Dori Freeman,
Letters Never Read
(Blue Hens Music, 2017)


Let us open with an acknowledgement of Dori Freeman's genuine talent. Hers is among the more appealing vocals on the current roots-pop scene. On her second CD, under the sonically able guidance again of producer Teddy Thompson (son of Richard & Linda, himself a singer-songwriter), she wisely does not depend solely upon her own writing, overpraised by nearly everybody except, as far as I can tell, me.
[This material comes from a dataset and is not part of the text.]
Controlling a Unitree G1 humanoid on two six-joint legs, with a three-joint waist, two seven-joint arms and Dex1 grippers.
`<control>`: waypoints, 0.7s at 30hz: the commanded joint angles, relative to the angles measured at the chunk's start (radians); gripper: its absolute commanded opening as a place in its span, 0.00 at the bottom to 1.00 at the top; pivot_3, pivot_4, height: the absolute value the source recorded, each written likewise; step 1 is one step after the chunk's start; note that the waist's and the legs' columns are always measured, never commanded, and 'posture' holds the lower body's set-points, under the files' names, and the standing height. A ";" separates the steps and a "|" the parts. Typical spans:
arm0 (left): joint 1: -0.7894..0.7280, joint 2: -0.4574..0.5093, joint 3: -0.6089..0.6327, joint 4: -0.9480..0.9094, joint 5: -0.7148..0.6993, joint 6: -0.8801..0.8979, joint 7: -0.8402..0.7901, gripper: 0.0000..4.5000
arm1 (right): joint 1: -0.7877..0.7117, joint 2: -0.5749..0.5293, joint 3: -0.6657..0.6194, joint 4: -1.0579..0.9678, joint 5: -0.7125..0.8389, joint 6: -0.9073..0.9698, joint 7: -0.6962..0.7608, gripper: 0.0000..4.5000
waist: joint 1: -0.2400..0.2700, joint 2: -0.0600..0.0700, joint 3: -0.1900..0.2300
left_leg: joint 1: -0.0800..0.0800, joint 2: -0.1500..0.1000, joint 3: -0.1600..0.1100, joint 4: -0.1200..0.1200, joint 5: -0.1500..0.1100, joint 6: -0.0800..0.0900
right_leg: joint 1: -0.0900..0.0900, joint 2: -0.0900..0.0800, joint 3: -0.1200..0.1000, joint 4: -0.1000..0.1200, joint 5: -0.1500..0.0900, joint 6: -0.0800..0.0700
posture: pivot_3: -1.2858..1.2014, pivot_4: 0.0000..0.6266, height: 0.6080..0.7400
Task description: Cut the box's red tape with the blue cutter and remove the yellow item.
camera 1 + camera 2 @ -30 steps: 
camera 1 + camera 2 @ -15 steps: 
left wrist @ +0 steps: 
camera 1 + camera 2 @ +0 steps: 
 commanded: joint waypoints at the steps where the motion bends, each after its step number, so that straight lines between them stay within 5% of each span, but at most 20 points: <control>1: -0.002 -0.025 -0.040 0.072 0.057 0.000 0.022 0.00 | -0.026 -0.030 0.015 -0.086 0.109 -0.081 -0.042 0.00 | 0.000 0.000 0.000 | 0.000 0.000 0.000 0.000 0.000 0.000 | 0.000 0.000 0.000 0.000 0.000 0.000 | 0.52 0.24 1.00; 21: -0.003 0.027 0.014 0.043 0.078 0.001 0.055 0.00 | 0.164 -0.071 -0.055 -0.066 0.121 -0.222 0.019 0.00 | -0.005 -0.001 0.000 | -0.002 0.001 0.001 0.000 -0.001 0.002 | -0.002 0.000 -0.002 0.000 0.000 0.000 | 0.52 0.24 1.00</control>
If you've got it (and Freeman has some of it), you can't go wrong with the banjo-driven traditional "Over There" (more often known as "Starry Crown"), Richard Thompson's folk-rock classic "I Want to See the Bright Lights Tonight" and Jim Reeves's 1950s country hit "Yonder Comes a Sucker." The amusing cracker-barrel yarn "Ern & Zorry's Sneakin' Bitin' Dog" comes from her grandfather Willard Gayheart. Freeman lives in Galax, Virginia, practically the capital of mountain music, thus accounting for the reference in the promo sheet to her "rough-edged, Appalachian twang," which refers to her speaking, not to her singing, voice.

Stylistically, alas, she's all over the place. At their least compelling her originals take their inspiration, I infer, from the pop (i.e., non-rock 'n' roll) songs on early Beatles albums. "Lovers on the Run" could be the title of a Paul McCartney song. I freely concede that I am less than a rabid Beatles fan, though I think I can tell the difference between their stellar moments and their opposites, and their early pop stuff falls -- perhaps enthusiasts will agree with me here -- into the latter camp.

I wonder, too, if Freeman, in her mid-20s, fully understands what she wants to put forward in song. Her songs, standard-issue romantic confessions and laments, do not linger long in memory. It doesn't help that Letters Never Read is less than half an hour long, allowing for barely more than the impression of a superior voice attached to --with the exceptions noted above -- the too-often generic.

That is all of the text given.